Once the indexer has synced old history, it can start listening to new events in real time using the eth_subscribe JSON-RPC method with the subscription type logs and put them into the database as well.

The storage/shard engine could connect to the indexing service and the database and make the data available in the ADOS local domain, e.g., to apps wanting an up-to-date list of all commitments of unspent resources.

The detailed relationships and responsibilities of the local domain, simplified storage/shard engine, and the indexer (which can be thought of as a node committing to providing a service to other nodes) should be subject to discussion in the upcoming HHH team meeting.

On-demand Read Calls

As mentioned before, transaction functions of apps connected to the local domain require

• the latest root
• Merkle proofs for commitments
• stored blobs

to prepare the transaction.

The latest root can be obtained in two ways: Provided a connection to the indexing service, the local domain (or, more precisely, the storage engine interfacing with it) can obtain the latest root from the latest emitted RootAdded event.
Alternatively, it could directly obtain it from the protocol adapter contract with the eth_call JSON-RPC method without gas costs.

Similarly, the Merkle proof for a given commitment can be obtained in two ways.
Given the synchronized history of commitments and using the same Merkle tree implementation as used in the PA commitment accumulator implementation, the root could can be recomputed.
The better alternative is to directly call the merkleProof PA method, which stores and utilizes intermediary Merkle tree nodes. This is convenient and avoids indexing services becoming a central point of failure.
It could be worth considering to remove this feature and to instead use a more gas efficient Merkle tree implementation. This would require some benchmarking on my side.

The stored blobs, however, can not be indexed in the current PA design an must be obtain from in a read call to the lookupBlob method. This is because they are directly stored as part of the PA contract state and to support different deletion criteria. This design could be revisited to support data availability solutions.
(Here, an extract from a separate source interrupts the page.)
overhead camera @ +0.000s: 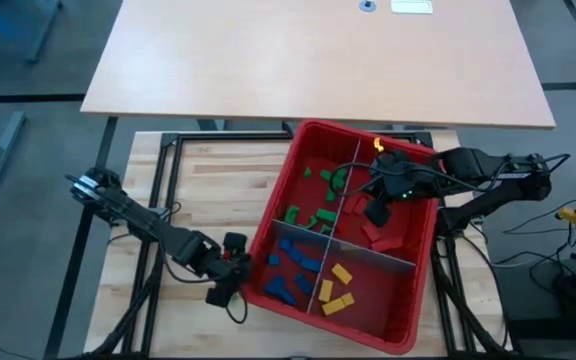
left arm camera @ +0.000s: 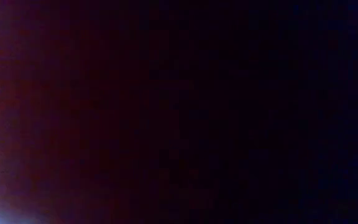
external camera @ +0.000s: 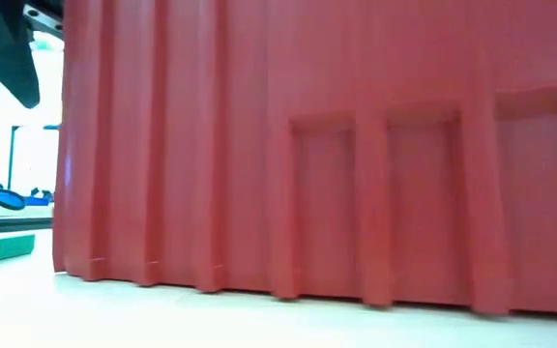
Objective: Sort blocks
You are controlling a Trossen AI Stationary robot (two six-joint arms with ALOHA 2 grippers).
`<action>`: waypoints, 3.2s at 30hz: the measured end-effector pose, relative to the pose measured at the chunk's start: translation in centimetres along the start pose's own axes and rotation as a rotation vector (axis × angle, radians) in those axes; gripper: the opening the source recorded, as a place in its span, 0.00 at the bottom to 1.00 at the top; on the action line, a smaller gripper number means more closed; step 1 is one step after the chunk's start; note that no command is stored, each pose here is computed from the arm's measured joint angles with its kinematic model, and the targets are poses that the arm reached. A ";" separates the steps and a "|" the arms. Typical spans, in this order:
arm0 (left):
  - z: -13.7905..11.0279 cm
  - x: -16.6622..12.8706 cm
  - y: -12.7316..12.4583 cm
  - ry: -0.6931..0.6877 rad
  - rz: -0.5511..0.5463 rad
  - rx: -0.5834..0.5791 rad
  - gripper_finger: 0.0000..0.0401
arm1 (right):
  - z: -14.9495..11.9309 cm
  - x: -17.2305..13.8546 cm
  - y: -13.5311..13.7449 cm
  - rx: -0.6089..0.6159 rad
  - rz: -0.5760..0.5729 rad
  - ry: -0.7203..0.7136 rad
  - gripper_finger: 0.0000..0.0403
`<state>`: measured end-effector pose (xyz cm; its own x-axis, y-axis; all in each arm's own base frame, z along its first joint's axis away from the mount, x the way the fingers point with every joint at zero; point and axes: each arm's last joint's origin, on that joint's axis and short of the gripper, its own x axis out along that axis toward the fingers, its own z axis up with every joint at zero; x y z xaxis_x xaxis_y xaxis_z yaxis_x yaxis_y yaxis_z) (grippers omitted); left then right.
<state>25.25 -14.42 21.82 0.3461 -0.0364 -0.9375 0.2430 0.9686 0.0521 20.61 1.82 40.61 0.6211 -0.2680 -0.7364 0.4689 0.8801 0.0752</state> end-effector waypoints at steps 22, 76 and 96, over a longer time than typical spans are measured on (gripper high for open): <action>0.3 -2.4 -0.1 -0.006 0.021 0.136 0.68 | -0.1 -0.1 -0.1 -0.019 -0.004 0.005 0.00; -6.4 4.2 -0.1 0.108 -0.063 -1.430 0.68 | -0.2 -0.1 -0.2 -0.025 -0.010 0.016 0.00; -5.7 7.0 -0.5 0.240 -0.055 -1.358 0.68 | -0.2 -0.1 -0.2 -0.014 -0.009 0.014 0.00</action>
<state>22.42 -13.74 13.31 0.1678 -0.1738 -0.9704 -0.8629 0.4501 -0.2298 20.36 1.78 40.55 0.6082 -0.2707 -0.7462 0.4654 0.8831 0.0589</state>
In general, we should reconsider the current storage design thoughtfully under different aspects, such as decentralization, gas costs, as well as engineering complexity.
In this context, we should also explore how we want data related to PA forwarder calls interacting with external Ethereum state to be handled and what the interface and abstraction for applications should be in this case.

On-demand Write Calls

Once the transaction function has been fully evaluated, the resulting transaction object can be converted into EVM bytes (see the related Juvix feature), signed by the identity engine and an RPC connection using the eth_signTransaction method, and sent with the eth_sendRawTransaction method to the PA contract’s execute(Transaction tx) function. This could be done in a simplified executor engine.